## Stored dataset items
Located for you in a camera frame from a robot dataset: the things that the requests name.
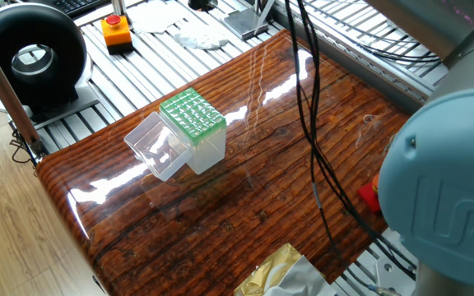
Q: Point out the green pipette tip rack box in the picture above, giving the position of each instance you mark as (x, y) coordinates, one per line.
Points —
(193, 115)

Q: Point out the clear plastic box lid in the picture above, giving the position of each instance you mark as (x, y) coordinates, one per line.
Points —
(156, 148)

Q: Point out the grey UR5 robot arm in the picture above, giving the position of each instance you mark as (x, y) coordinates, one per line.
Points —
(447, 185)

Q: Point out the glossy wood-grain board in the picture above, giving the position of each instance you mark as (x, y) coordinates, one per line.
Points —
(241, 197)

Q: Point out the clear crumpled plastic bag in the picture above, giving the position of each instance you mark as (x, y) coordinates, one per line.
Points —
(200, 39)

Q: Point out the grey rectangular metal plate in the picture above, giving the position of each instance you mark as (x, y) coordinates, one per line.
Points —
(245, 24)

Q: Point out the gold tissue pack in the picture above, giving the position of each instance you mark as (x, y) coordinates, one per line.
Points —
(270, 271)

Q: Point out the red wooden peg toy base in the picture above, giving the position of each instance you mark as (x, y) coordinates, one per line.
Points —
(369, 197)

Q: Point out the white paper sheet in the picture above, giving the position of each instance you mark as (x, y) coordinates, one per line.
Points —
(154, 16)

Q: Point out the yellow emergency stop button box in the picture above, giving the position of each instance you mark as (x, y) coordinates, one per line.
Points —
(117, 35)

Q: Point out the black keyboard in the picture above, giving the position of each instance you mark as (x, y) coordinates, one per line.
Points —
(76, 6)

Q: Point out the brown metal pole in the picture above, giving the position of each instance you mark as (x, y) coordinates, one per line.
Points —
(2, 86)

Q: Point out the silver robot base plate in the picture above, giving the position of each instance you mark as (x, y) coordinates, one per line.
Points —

## What is needed
Pull every line containing the string "plate" out of the data above and copy it.

## Task result
Q: Point out the grey rectangular metal plate in the picture above, giving the position of each instance you mark as (x, y) coordinates, one per line.
Q: Point out the silver robot base plate in the picture above, giving the position of each instance you mark as (x, y) coordinates, one per line.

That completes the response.